Disagree with their minor positions, sure.

But reading Bruni, you start to suspect he'd be more bothered by a presidential candidate opposed to seat-belt laws than one who wants to keep nonviolent marijuana offenders in jail and wage war on Iran. Like so many journalists, Bruni has adopted heuristics about what positions render a politician "crazy" that don't stand up to even cursory scrutiny, causing him to attach outsized importance to relatively unimportant stances while ignoring consequential ones, and even leads to journalistic mistakes, as with his misleading characterization of Paul's Patriot Act efforts.
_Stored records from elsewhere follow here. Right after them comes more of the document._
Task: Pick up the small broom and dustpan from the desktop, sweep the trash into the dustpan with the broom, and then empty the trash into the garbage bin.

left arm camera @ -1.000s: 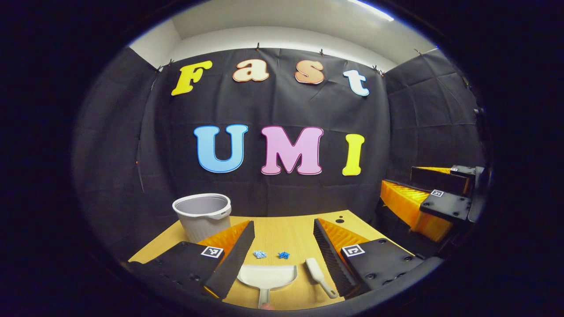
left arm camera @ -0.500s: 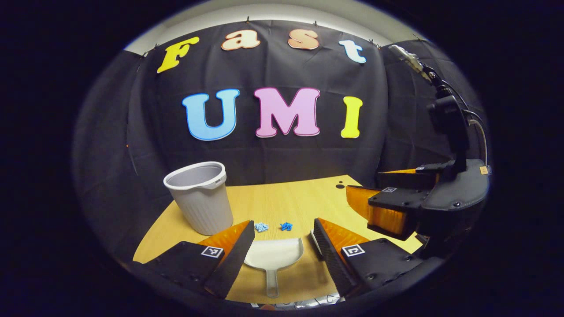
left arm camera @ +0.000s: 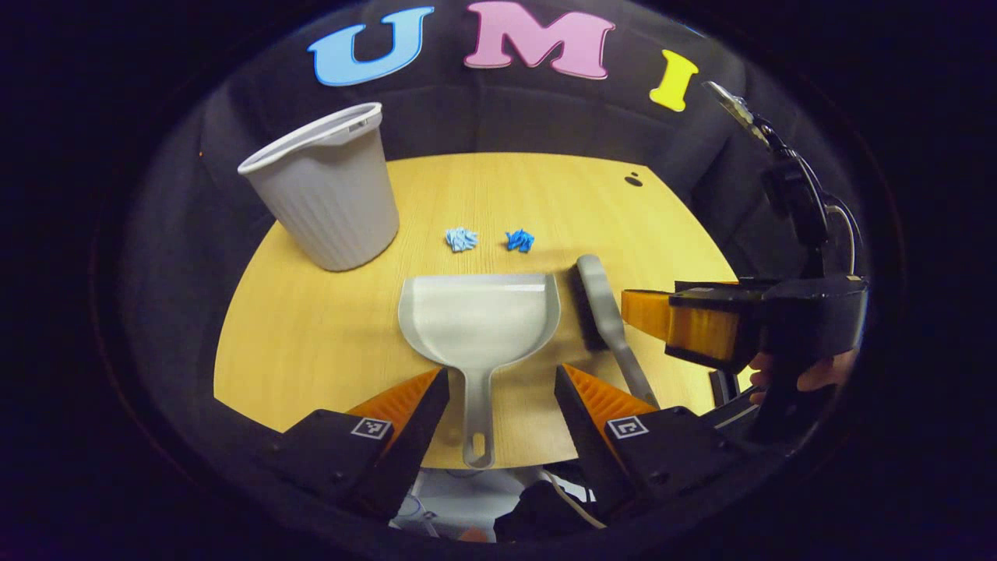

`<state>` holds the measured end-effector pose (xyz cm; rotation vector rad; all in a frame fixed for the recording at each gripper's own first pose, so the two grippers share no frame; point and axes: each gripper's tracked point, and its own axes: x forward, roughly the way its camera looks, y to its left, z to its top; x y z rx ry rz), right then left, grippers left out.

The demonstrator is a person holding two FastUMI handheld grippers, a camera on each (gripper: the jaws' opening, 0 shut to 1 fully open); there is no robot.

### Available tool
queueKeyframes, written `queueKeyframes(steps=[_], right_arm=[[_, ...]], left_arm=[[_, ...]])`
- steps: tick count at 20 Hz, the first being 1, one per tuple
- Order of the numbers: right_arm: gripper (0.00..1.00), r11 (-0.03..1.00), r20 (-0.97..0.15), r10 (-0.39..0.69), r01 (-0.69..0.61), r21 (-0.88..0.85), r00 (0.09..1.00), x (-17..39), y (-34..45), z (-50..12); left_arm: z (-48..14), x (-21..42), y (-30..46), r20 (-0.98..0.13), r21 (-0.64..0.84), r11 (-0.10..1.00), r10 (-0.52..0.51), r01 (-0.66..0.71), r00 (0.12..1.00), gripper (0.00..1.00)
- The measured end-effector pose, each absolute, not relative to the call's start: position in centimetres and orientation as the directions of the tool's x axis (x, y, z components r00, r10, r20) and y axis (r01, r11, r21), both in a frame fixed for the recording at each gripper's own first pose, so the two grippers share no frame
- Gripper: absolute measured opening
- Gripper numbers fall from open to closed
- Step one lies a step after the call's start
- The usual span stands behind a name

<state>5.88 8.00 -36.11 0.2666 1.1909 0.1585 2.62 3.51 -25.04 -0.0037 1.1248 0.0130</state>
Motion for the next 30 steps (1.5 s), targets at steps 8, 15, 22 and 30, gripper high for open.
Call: queueKeyframes(steps=[8,15,22,30], right_arm=[[0.99,0.942,-0.943,0.321,0.070,0.327,0.083,4.1,9.1,-42.6],[0.99,0.970,-0.975,0.222,0.100,0.222,0.003,4.3,9.8,-45.2],[0.99,0.984,-0.992,0.122,0.132,0.116,-0.037,4.5,10.4,-46.0],[1.00,0.982,-0.989,0.116,0.161,0.101,-0.087,4.6,10.7,-46.2]], left_arm=[[-24.4,1.1,3.6,-0.992,0.059,0.997,0.064,-0.051,0.110,0.83],[-25.7,3.0,4.3,-0.998,0.057,0.998,0.057,-0.009,0.003,0.83],[-27.7,5.1,3.7,-0.997,0.048,0.998,0.050,0.033,-0.051,0.83],[-27.8,5.1,3.3,-0.997,0.016,0.999,0.014,-0.029,-0.080,0.82]])
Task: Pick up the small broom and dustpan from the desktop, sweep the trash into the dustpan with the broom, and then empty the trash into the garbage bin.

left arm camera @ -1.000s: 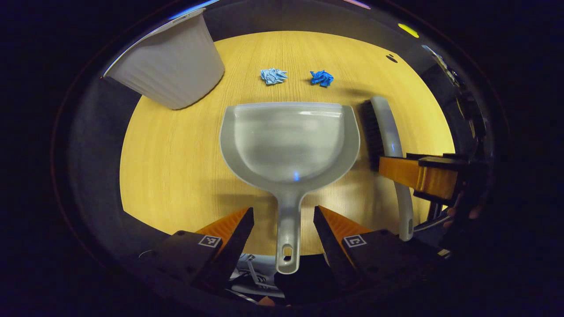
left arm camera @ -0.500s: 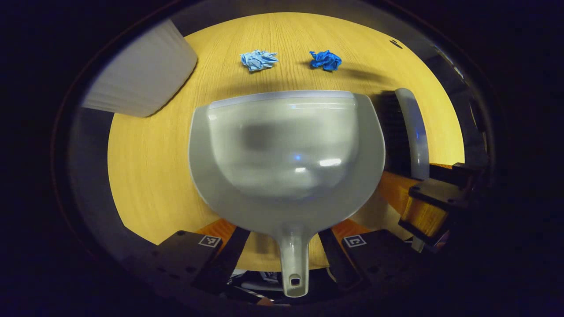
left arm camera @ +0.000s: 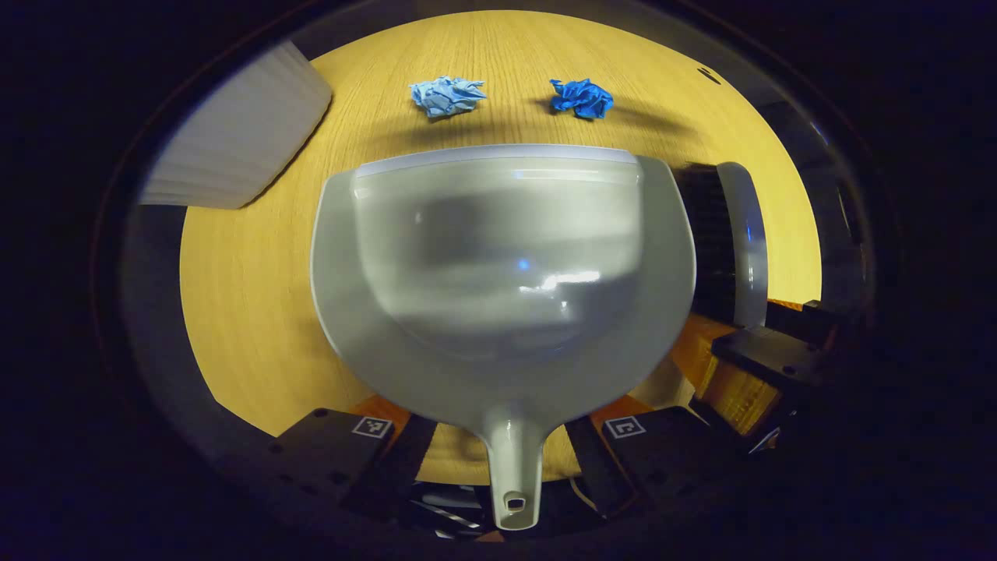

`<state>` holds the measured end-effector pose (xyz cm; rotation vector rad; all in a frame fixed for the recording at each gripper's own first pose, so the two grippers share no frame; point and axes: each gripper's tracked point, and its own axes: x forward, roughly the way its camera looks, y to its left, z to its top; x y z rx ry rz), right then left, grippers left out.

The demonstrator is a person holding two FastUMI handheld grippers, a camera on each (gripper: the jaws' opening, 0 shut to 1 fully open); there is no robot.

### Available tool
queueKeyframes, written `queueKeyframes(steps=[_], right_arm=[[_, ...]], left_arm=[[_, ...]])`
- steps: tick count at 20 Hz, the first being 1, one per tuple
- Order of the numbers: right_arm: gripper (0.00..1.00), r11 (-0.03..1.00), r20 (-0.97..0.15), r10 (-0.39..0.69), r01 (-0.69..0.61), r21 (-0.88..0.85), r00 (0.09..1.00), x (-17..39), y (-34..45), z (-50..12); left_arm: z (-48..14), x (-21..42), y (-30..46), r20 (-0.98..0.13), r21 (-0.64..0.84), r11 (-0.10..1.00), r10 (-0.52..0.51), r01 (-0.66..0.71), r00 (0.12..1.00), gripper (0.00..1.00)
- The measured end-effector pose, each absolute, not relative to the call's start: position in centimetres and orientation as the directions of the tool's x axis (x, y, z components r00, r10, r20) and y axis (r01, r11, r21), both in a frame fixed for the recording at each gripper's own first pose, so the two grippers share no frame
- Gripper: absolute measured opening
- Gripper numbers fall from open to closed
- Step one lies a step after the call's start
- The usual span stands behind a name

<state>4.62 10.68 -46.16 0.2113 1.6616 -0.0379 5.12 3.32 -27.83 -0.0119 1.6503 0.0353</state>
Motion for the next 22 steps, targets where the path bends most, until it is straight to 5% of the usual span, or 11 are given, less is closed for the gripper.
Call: queueKeyframes(steps=[2,5,7,11,13,14,17,22], right_arm=[[0.99,0.981,-0.988,0.119,0.165,0.103,-0.095,4.6,10.7,-46.1],[0.98,0.984,-0.982,0.131,0.142,0.111,-0.135,4.3,10.6,-46.0],[0.58,0.981,-0.980,0.134,0.160,0.110,-0.148,4.3,10.8,-46.2],[0.33,0.991,-0.977,0.134,0.046,0.128,-0.166,3.5,10.8,-45.9],[0.42,0.989,-0.973,0.147,-0.006,0.150,-0.177,2.7,11.1,-45.5],[0.34,0.985,-0.970,0.163,-0.027,0.171,-0.179,2.6,11.5,-45.3],[0.42,0.974,-0.970,0.198,-0.087,0.211,-0.144,5.0,12.3,-43.8],[0.43,0.956,-0.992,0.108,-0.280,0.086,0.063,18.8,10.1,-42.3]], left_arm=[[-27.5,5.2,3.4,-0.996,0.015,1.000,0.014,-0.017,-0.085,0.76],[-27.8,5.0,3.3,-0.994,0.014,1.000,0.015,0.012,-0.106,0.56],[-27.7,4.9,3.1,-0.995,0.011,1.000,0.012,0.008,-0.098,0.45],[-27.6,4.7,3.6,-0.997,-0.009,0.999,-0.006,0.034,-0.078,0.31],[-28.0,4.5,3.8,-0.997,-0.033,0.998,-0.029,0.056,-0.068,0.28],[-27.7,4.0,4.0,-0.997,-0.041,0.996,-0.035,0.082,-0.075,0.28],[-27.9,3.0,6.5,-0.997,-0.012,0.983,0.001,0.182,-0.073,0.28],[-27.3,0.0,10.3,-0.995,0.015,0.970,0.038,0.244,-0.091,0.28]])
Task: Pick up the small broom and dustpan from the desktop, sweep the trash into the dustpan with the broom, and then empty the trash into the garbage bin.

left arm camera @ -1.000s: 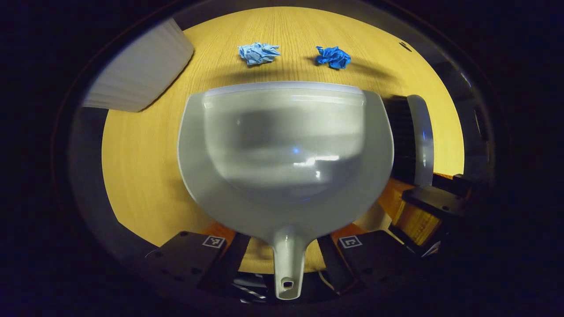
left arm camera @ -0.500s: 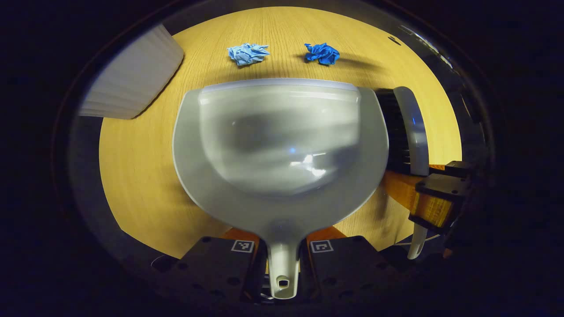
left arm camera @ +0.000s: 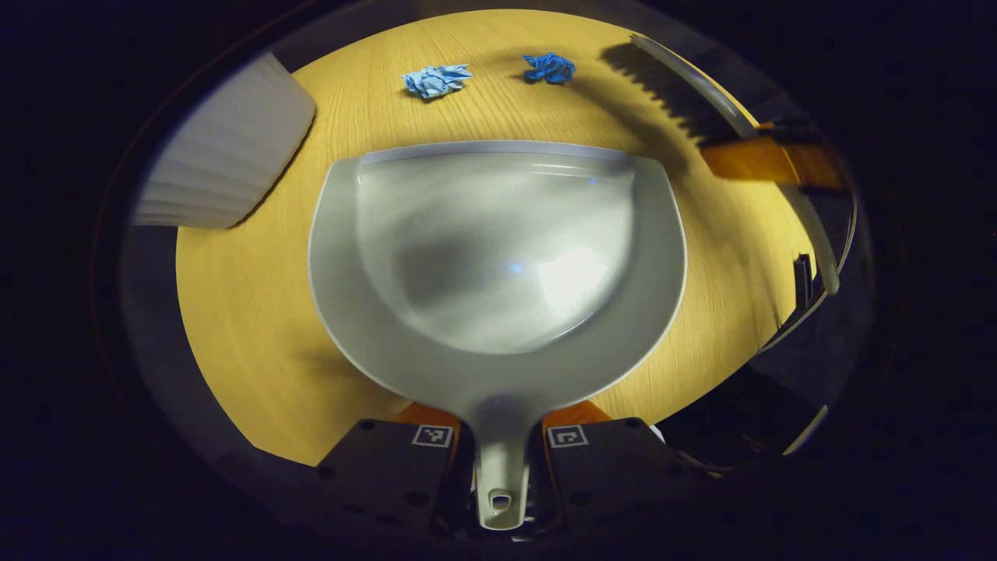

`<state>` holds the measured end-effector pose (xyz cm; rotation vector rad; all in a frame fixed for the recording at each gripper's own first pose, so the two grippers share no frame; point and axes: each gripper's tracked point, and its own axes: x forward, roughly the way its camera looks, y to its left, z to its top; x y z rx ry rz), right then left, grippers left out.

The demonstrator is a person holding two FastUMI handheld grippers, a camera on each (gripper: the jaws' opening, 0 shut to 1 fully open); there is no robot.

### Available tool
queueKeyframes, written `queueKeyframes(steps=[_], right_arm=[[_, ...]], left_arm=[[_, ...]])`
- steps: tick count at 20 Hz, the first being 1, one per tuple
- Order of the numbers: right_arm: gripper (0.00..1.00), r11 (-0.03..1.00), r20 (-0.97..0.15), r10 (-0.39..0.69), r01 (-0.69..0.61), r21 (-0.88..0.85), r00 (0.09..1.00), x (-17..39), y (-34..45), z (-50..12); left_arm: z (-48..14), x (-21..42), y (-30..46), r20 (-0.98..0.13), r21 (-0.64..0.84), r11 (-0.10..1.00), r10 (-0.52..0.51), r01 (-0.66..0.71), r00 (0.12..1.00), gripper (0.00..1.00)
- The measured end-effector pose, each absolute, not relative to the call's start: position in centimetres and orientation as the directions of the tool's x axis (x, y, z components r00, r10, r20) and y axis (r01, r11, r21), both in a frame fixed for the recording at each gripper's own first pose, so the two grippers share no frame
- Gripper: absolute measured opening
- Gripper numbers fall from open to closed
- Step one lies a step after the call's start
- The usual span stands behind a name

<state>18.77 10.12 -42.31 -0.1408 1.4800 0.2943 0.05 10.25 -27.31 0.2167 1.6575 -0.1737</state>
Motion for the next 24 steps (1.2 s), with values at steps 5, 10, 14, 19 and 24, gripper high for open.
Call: queueKeyframes(steps=[5,10,14,19,24], right_arm=[[0.44,0.943,-0.988,0.139,-0.313,0.113,0.062,25.5,12.5,-45.7],[0.44,0.902,-0.984,0.118,-0.429,0.049,0.137,30.6,13.1,-45.6],[0.45,0.848,-0.970,0.035,-0.521,-0.099,0.241,39.0,11.6,-45.1],[0.33,0.667,-0.973,-0.043,-0.718,-0.196,0.226,38.3,14.2,-48.0],[0.33,0.391,-0.977,-0.065,-0.895,-0.213,0.204,33.4,17.9,-46.9]], left_arm=[[-27.4,-1.1,11.4,-0.995,0.032,0.972,0.053,0.233,-0.084,0.28],[-27.6,-1.7,11.6,-0.992,0.033,0.980,0.056,0.199,-0.110,0.28],[-27.6,-1.6,11.7,-0.992,0.035,0.980,0.058,0.194,-0.113,0.28],[-27.5,-1.3,12.2,-0.991,0.043,0.972,0.072,0.230,-0.117,0.28],[-27.5,-1.2,12.1,-0.992,0.040,0.974,0.065,0.224,-0.106,0.28]])
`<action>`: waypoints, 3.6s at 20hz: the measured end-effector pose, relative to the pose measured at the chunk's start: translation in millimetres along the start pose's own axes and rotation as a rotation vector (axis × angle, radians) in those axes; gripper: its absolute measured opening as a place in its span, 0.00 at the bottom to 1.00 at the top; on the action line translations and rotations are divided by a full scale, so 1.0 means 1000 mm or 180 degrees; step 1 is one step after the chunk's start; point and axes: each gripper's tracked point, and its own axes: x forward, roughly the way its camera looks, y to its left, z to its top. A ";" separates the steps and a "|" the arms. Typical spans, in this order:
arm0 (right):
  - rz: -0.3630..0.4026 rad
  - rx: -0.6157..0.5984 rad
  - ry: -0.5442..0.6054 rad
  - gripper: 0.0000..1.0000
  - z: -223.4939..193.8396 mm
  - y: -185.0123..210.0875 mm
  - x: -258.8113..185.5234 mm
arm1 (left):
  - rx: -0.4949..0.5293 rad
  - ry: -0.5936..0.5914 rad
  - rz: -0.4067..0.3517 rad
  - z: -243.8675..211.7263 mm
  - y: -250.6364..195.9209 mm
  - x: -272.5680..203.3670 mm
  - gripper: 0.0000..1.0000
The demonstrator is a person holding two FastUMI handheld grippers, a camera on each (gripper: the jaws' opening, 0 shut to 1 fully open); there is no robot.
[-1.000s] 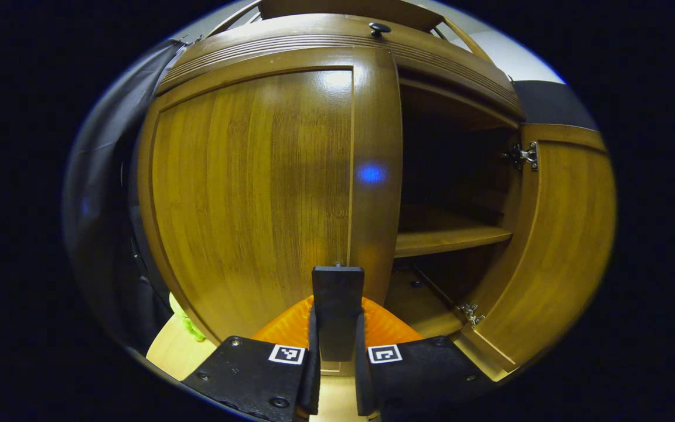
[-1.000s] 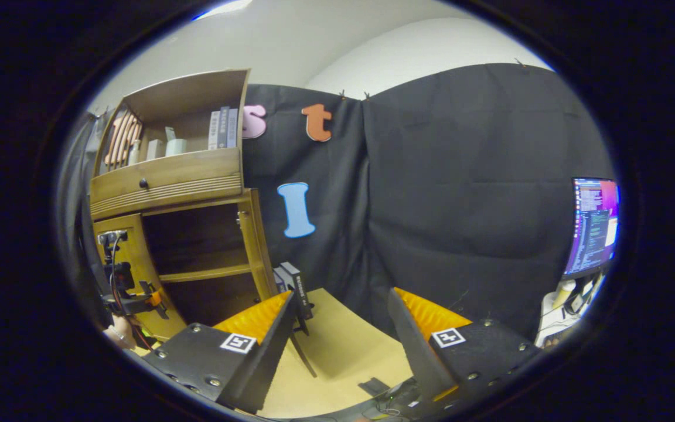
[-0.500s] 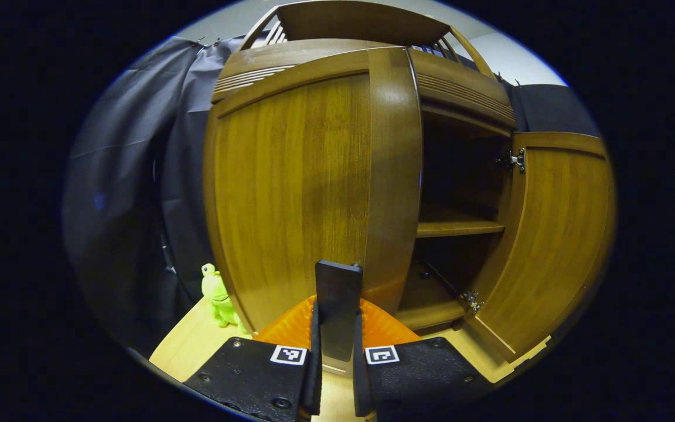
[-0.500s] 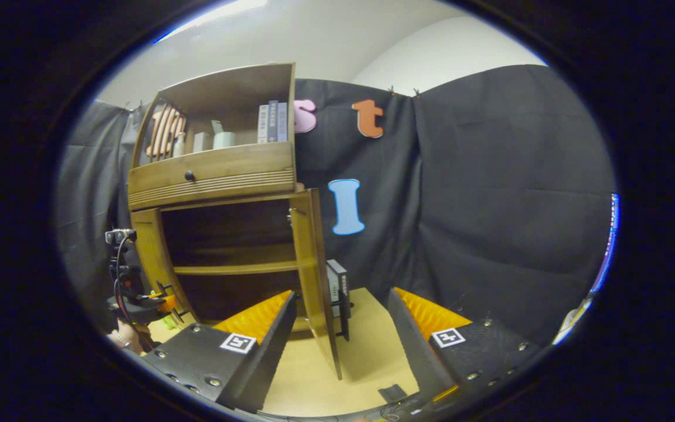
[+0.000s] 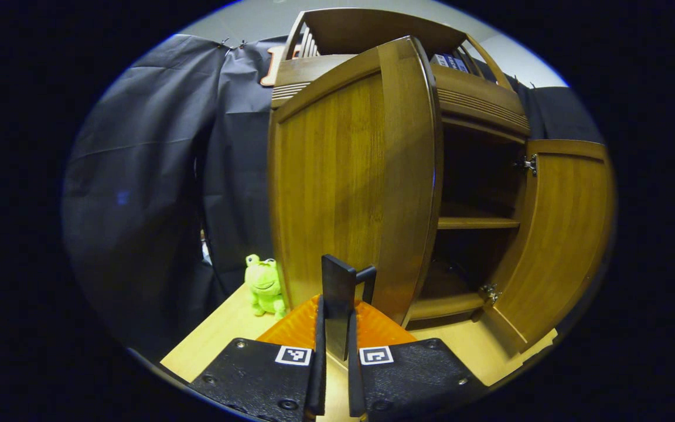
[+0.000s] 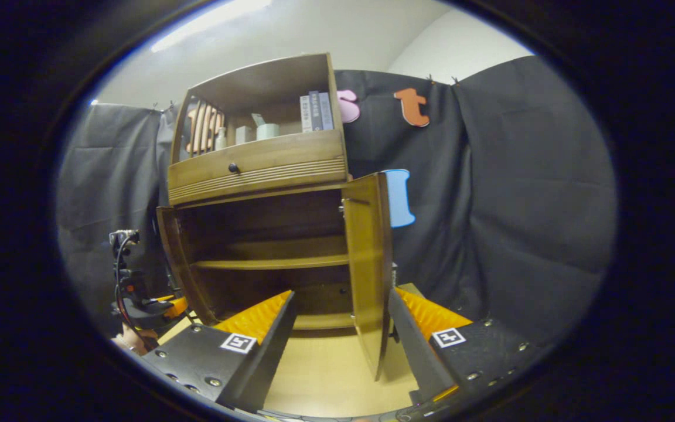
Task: Open the right door of the double-door shoe cabinet with the right hand, and open the left door with the left hand.
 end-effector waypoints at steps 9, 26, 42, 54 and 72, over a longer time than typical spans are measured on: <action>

It's time to abandon this frame for good.

__

*Bruni, a former restaurant critic, has made several appearances over the years in my newsletter of exceptional nonfiction, including this fantastic piece about a kosher pizza place and wine bar in Brooklyn. If he took the time to understand people like Paul he'd probably write much better reviews of their oeuvre. 

**Opposition to the original Patriot Act netted one vote. Former Democratic Senator Russ Feingold later said that casting that lonely vote was one of the best things that he had ever done.